EXERCISE REQUIREMENTS:
Everything from the line that contains "target: the tool holder T22's nose" through the last line of the listing must be copied exactly, with both of those lines included and no others.

=== Section Start ===

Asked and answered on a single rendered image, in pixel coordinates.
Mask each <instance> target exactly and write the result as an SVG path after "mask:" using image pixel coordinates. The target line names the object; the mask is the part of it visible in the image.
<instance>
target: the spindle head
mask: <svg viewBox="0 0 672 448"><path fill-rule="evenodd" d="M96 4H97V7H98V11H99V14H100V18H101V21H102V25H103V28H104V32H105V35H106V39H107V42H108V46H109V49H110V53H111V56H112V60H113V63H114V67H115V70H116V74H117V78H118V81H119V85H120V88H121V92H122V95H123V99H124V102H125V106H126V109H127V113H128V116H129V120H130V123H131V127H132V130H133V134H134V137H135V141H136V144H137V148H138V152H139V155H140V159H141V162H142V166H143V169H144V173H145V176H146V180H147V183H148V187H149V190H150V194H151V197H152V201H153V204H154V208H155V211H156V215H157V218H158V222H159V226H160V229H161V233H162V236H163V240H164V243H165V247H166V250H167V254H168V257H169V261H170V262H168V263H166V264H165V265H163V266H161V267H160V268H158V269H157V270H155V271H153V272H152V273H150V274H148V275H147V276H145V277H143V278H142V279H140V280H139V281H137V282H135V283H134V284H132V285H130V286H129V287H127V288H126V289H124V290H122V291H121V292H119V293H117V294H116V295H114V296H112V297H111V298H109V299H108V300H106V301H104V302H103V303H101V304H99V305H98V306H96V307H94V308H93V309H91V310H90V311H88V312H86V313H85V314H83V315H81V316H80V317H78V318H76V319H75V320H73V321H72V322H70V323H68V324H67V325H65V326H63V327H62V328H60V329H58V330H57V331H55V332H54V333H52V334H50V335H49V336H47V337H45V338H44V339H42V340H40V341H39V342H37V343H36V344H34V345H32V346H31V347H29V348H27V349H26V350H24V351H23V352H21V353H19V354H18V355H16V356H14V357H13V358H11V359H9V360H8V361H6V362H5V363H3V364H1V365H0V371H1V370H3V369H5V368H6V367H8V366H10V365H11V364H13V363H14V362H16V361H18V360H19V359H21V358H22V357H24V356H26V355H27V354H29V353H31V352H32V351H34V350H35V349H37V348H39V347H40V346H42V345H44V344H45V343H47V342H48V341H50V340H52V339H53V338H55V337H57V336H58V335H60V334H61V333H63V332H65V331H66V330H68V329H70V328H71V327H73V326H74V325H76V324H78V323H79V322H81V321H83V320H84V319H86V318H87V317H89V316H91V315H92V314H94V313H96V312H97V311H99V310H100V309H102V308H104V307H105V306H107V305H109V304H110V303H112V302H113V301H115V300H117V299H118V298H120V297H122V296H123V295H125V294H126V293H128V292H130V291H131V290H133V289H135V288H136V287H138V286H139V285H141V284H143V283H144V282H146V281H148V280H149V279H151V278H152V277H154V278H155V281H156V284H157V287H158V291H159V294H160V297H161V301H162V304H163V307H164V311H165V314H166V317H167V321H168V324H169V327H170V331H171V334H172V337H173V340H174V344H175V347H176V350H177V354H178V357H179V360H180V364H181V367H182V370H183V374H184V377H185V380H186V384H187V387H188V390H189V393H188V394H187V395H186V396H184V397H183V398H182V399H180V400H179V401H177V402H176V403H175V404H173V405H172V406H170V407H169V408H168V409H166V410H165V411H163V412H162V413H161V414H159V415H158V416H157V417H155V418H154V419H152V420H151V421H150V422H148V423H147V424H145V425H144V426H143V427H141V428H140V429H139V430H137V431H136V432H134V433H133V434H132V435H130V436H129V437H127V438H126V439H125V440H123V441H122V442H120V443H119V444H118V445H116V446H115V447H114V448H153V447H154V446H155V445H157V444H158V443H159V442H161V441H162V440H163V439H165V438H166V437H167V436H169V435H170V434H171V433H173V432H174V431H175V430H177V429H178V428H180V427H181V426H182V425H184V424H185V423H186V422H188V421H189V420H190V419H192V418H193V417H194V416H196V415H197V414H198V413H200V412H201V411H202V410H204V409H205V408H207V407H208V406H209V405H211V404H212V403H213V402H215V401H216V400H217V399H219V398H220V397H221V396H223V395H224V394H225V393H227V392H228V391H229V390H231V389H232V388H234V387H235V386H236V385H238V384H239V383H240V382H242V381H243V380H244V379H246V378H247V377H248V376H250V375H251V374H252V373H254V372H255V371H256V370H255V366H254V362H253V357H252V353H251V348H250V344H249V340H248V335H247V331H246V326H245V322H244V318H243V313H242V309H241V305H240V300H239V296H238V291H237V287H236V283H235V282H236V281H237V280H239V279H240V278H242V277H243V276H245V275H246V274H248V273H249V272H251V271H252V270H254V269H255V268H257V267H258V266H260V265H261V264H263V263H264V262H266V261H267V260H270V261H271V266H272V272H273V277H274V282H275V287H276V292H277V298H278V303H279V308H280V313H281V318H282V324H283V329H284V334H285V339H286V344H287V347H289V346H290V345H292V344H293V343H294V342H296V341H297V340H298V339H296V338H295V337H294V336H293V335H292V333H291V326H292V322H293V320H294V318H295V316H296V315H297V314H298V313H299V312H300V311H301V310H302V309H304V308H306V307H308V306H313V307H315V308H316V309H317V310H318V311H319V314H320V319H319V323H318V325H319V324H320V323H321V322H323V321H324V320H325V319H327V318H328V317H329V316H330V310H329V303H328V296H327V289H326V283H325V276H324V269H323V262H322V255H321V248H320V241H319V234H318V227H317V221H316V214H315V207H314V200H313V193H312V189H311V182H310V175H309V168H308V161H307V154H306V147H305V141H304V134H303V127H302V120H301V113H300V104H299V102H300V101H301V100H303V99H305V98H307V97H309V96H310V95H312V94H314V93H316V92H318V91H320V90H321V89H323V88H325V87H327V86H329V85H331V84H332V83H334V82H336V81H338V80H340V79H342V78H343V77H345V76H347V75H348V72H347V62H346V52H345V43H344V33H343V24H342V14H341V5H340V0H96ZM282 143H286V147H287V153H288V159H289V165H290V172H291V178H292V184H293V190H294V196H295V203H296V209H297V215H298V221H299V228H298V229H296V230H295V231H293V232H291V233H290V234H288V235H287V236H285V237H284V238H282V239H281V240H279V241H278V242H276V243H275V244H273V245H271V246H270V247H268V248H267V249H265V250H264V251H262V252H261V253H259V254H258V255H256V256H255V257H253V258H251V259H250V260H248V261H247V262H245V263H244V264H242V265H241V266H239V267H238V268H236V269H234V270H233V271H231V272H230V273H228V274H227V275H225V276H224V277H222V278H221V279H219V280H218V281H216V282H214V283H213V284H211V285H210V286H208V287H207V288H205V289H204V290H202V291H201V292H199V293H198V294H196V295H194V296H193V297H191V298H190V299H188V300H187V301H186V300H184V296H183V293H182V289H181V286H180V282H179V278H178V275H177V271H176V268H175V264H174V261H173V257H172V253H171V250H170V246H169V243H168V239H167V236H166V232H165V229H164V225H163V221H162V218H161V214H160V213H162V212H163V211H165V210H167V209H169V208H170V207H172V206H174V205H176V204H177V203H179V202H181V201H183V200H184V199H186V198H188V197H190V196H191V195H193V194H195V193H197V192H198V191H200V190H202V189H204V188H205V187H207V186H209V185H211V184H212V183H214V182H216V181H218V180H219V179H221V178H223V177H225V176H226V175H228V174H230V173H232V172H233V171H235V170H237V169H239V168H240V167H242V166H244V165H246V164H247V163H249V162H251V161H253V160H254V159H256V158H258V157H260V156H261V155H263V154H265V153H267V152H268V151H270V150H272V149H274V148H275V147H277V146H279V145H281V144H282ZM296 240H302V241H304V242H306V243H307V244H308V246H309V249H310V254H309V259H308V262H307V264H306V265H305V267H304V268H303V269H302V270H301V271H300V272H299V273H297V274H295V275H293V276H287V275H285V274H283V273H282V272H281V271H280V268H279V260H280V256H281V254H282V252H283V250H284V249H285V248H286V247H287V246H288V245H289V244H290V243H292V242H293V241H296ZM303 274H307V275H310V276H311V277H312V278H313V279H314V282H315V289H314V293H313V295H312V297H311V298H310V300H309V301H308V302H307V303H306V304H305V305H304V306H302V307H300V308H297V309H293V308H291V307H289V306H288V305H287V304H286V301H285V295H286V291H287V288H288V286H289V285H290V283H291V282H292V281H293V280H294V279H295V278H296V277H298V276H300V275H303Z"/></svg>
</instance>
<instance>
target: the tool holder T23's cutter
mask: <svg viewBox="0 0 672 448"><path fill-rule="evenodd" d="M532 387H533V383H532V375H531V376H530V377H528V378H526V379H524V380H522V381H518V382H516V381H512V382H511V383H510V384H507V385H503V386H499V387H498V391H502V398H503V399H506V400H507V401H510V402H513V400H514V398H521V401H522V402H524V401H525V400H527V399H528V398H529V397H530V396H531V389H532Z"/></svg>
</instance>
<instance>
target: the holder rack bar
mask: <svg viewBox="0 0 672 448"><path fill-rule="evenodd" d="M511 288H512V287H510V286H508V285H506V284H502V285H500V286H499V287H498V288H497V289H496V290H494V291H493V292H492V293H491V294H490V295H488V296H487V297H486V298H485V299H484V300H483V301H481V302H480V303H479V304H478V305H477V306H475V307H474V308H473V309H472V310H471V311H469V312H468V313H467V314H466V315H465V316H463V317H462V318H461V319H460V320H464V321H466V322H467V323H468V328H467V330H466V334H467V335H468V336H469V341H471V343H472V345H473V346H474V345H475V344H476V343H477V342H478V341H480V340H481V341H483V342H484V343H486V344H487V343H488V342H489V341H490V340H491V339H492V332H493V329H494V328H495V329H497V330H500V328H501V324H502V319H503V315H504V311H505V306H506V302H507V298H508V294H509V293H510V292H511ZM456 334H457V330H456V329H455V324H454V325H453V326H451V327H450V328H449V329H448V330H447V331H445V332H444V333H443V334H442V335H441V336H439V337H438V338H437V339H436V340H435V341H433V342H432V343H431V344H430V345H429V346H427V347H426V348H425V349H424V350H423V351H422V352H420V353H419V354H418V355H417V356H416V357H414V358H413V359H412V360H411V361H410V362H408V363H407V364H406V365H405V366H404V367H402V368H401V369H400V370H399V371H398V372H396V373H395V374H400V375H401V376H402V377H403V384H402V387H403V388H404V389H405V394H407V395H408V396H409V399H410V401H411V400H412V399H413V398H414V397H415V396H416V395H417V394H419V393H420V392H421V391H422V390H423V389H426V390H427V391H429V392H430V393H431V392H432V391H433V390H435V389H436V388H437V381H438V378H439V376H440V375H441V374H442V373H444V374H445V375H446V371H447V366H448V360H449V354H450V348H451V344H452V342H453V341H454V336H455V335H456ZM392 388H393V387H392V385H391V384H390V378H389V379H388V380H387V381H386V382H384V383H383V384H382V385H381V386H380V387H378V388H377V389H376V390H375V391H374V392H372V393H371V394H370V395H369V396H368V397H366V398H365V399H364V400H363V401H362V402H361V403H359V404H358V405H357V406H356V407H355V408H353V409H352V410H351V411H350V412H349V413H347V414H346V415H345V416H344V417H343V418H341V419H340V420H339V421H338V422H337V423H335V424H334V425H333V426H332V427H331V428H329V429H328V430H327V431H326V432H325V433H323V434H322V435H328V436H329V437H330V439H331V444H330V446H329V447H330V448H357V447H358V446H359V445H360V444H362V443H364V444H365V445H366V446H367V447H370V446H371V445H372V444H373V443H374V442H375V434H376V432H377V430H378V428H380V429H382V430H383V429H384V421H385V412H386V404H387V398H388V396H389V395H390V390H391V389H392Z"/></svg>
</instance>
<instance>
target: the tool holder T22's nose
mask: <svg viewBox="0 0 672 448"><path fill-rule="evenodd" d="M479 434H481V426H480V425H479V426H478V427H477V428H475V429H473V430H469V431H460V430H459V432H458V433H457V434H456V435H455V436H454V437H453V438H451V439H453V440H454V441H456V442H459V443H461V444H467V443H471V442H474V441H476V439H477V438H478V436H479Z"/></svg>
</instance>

=== Section End ===

TASK SOLUTION:
target: the tool holder T22's nose
mask: <svg viewBox="0 0 672 448"><path fill-rule="evenodd" d="M479 434H481V426H480V425H479V426H478V427H477V428H475V429H473V430H469V431H460V430H459V432H458V433H457V434H456V435H455V436H454V437H453V438H451V439H453V440H454V441H456V442H459V443H461V444H467V443H471V442H474V441H476V439H477V438H478V436H479Z"/></svg>
</instance>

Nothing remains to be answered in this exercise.